We frequently encounter crowds of faces. Here we report that, when presented with a group of faces, observers quickly and automatically extract information about the mean emotion in the group. This occurs even when observers cannot report anything about the individual identities that comprise the group. The results reveal an efficient and powerful mechanism that allows the visual system to extract summary statistics from a broad range of visual stimuli, including faces.
From Whitney and Haberman (2011). These represent some of the various domains in which summary statistical representation occurs. The flexibility of summary representation suggests that it occurs across multiple levels along the visual hierarchy.

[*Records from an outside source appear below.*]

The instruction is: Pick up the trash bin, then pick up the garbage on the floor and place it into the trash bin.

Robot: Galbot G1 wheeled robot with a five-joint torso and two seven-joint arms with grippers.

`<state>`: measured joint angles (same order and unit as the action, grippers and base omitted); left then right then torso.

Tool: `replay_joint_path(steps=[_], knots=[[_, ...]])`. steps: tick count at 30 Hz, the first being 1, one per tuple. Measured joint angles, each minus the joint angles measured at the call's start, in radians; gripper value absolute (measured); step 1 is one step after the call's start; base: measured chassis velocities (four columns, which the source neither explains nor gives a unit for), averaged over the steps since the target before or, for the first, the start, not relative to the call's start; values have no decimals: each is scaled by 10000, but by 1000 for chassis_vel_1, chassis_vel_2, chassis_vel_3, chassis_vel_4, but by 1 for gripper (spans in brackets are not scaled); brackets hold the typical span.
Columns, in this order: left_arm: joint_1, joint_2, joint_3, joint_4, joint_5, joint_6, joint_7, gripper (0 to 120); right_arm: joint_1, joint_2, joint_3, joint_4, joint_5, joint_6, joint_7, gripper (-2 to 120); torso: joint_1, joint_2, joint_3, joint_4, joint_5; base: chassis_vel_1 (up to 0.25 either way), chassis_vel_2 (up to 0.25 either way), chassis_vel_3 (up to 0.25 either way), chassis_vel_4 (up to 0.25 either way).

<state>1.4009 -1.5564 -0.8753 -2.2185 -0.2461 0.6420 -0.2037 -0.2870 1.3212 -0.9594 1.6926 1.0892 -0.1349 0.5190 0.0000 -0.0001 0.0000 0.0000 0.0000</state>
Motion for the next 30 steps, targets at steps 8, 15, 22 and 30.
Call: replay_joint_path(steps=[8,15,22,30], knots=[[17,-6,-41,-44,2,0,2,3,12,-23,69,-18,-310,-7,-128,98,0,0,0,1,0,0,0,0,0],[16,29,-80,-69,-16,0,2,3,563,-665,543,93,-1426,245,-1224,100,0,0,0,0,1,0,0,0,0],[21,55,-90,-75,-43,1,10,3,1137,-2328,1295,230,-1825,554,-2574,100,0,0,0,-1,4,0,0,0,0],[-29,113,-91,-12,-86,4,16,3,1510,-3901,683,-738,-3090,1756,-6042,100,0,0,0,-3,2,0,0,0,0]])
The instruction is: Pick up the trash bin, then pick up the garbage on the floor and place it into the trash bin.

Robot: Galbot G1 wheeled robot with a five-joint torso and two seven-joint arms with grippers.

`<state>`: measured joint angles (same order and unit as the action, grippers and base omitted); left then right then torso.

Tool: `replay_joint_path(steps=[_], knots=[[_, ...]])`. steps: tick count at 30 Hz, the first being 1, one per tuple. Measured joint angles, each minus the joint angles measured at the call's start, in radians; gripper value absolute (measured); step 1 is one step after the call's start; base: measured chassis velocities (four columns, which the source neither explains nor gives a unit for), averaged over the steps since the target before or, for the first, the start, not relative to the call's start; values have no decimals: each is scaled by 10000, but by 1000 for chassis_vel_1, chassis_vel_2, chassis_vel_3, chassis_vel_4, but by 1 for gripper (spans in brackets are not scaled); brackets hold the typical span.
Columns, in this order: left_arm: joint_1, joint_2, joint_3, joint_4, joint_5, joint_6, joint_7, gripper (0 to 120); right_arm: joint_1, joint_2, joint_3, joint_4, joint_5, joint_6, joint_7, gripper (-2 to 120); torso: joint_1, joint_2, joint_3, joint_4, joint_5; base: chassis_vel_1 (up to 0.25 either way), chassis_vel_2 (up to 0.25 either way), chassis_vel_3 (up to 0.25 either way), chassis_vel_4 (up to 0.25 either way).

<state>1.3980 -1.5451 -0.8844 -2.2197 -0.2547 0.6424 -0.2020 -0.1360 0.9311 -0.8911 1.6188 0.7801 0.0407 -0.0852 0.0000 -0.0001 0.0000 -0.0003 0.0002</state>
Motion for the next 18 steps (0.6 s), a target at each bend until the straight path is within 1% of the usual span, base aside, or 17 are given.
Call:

Within faces, summary statistical representation can occur for emotions (as in the top image) or for identity (as in the bottom image), as well as gender, ethnicity, and direction of gaze. This, again, demonstrates the flexibility of summary representation.
The summary representation effect also occurs for inverted faces. But not very well. Upright face summaries are special.
From Whitney and Haberman (2011). Faces - Observers were presented with either a heterogenous or homogenous set of faces. Observers were asked to identify whether a test face had been a member of the previously displayed set; observers were most likely to indicate a test face was a set member when it approached the mean expression. Thus, observers were unable to represent the individual set constituents, but instead favored the ensemble. Observers were also asked about the average expression in a set. They could discriminate the mean expression as well as discriminate any single face. Observers were also asked to adjust a test face to the mean expression of the set. This provided the full error distribution of the mean representation. Responses tended to cluster around the mean expression of the set.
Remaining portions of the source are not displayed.